▶ EXERCISE DIRECTIONS:
Please find every line in the records below that contains the word "frame", and copy it.

▶ DATA PROVIDED:

------------------------------------------------------------

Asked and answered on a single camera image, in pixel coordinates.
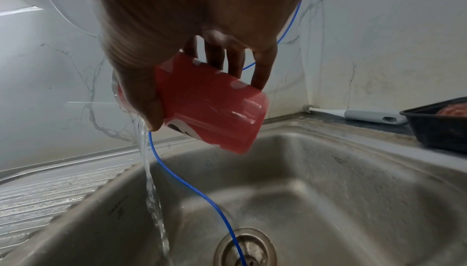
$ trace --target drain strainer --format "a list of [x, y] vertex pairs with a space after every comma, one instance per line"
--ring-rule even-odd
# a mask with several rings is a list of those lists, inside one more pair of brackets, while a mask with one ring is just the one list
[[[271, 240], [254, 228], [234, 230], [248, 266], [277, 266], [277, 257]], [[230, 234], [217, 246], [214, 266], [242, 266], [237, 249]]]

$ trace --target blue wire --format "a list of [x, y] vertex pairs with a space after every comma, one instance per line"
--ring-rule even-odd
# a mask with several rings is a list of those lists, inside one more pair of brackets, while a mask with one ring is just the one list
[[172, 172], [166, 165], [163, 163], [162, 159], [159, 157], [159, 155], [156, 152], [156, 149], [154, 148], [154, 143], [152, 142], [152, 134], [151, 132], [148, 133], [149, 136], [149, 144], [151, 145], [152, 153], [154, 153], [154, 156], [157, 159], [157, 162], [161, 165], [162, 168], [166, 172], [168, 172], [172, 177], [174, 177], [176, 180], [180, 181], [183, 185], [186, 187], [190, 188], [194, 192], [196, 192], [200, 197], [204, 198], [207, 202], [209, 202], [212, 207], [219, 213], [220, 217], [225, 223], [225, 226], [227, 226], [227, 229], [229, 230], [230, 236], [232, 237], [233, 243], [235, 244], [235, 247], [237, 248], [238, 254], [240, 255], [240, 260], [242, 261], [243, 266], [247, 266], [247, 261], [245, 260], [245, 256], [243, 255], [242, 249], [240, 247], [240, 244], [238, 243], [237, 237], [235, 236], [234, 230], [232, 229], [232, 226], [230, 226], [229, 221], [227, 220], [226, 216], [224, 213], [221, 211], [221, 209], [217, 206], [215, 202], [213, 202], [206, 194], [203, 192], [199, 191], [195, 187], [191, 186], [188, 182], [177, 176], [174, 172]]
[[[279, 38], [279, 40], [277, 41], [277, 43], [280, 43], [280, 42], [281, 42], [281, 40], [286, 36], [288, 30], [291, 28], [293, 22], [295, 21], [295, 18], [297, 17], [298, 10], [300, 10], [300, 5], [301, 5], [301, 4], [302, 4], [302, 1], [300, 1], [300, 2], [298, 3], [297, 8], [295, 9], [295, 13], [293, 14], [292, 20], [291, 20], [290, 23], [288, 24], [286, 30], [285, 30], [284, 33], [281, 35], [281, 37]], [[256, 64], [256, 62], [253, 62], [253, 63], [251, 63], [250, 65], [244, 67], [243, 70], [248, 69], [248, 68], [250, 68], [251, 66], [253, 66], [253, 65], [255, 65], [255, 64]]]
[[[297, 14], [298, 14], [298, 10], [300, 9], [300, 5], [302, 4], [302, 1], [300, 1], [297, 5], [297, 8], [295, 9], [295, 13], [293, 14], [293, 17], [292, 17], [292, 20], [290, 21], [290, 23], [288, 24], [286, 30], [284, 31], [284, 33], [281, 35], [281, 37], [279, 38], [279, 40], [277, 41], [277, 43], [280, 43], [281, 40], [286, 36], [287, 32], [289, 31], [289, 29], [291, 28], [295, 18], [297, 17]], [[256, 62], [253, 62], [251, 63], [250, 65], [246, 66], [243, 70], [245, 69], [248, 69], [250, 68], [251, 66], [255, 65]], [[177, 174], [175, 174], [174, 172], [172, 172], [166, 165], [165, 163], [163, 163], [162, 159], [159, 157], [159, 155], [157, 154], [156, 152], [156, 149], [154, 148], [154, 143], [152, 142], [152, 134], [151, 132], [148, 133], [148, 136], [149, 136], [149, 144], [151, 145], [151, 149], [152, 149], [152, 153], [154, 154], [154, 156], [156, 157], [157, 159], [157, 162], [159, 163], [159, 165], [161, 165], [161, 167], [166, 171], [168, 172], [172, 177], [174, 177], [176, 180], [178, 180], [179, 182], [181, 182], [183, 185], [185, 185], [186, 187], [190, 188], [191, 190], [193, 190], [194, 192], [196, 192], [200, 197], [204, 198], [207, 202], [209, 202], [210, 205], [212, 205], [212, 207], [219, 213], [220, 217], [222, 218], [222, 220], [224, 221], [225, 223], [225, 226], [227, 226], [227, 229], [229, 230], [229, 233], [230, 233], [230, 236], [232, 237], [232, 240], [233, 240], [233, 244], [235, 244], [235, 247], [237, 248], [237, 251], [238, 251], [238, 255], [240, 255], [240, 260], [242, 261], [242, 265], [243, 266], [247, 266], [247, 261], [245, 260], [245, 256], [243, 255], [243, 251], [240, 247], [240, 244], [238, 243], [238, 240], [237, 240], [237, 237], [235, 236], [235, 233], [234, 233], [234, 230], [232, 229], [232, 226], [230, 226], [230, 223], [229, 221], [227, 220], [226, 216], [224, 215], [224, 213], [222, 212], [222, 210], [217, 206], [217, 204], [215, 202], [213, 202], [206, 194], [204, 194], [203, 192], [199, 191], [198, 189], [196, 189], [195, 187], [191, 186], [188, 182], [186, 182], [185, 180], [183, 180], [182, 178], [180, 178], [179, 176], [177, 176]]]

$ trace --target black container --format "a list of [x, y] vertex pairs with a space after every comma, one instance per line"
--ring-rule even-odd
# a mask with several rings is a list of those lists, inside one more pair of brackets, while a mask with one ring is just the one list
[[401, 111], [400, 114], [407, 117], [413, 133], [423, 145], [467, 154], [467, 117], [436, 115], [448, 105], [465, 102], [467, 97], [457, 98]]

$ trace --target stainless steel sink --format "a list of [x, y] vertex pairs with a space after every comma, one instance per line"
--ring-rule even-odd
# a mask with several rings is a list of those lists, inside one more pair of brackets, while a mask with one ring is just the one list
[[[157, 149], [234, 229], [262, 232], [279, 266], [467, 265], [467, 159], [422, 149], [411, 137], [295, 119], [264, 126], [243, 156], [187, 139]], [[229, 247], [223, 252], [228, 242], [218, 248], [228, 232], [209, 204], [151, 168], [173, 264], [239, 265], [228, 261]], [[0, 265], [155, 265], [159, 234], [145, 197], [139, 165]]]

------------------------------------------------------------

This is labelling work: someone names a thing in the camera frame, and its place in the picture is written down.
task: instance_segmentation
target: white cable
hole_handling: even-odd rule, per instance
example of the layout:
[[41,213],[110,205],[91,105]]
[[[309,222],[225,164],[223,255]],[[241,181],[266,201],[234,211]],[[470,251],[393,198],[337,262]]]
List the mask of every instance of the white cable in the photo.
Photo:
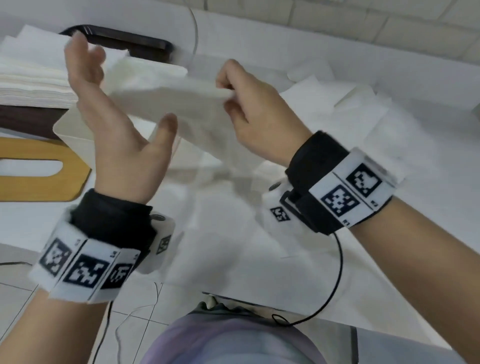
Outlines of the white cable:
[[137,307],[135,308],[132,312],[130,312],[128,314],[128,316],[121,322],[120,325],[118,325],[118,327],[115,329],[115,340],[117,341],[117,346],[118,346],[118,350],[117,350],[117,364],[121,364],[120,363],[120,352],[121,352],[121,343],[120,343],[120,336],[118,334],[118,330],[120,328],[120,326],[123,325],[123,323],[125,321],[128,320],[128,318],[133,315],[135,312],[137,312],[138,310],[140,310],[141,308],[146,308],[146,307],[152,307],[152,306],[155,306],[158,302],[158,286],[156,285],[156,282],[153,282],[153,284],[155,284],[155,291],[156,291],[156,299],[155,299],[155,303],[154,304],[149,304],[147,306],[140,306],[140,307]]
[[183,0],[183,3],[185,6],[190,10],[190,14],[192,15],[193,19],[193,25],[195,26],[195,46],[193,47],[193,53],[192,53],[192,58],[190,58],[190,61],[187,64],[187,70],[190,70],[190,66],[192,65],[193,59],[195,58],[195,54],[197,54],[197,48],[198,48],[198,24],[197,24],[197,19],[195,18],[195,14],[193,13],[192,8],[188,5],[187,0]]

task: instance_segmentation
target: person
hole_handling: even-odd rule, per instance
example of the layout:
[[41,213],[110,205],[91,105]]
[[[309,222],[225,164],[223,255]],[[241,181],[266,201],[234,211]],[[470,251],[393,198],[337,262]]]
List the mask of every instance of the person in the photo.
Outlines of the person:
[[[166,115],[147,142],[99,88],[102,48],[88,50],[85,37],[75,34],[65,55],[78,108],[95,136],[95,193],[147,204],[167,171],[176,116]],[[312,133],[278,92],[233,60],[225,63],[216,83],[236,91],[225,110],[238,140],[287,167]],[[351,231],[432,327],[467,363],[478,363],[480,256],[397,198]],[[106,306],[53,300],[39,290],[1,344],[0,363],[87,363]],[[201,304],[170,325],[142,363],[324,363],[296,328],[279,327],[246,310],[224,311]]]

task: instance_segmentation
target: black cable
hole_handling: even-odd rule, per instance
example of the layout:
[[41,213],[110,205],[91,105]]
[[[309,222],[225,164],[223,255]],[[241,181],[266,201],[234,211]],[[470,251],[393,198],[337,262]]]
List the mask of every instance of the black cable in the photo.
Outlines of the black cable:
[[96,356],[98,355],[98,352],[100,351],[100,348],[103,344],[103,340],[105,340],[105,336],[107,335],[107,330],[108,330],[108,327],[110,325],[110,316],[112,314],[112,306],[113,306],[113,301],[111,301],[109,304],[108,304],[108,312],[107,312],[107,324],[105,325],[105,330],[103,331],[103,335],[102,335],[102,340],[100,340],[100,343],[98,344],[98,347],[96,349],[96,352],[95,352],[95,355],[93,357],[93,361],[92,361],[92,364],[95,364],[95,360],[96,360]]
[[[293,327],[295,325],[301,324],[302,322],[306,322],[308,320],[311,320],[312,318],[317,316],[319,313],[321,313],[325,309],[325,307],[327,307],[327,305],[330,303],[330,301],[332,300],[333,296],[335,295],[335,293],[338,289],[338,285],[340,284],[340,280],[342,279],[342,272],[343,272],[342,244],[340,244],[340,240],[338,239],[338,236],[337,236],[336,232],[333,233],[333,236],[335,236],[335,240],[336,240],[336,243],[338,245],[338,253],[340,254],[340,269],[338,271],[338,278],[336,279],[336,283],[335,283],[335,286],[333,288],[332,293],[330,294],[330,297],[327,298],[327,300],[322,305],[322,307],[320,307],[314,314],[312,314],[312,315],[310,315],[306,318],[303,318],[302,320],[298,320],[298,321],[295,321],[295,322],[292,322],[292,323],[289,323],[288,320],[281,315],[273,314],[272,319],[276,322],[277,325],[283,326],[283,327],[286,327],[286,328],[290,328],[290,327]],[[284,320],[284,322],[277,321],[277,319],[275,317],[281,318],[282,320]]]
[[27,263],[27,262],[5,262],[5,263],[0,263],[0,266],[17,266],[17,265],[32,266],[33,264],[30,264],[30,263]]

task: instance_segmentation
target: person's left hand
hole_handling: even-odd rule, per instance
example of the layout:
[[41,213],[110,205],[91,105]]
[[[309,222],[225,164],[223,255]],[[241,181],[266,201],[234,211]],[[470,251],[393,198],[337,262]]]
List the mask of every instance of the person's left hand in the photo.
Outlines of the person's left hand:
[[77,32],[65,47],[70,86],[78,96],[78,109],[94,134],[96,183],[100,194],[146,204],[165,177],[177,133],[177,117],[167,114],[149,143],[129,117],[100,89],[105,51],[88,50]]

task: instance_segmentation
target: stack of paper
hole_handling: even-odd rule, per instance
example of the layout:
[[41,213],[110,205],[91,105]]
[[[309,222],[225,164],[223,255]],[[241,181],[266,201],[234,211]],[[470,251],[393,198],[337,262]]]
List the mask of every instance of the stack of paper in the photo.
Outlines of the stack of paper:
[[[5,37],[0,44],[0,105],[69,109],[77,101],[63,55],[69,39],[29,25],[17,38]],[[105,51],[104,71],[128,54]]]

------------------------------------------------------------

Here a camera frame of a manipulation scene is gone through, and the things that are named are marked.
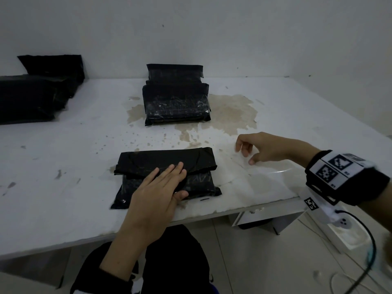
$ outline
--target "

------------------------------------------------------------

▶ WRITTEN SOLUTION:
This is labelling work: someone names a thing in the camera frame, and its place in the picture is written down.
Here a camera frame of a manipulation scene is gone through, and the things that are named are marked.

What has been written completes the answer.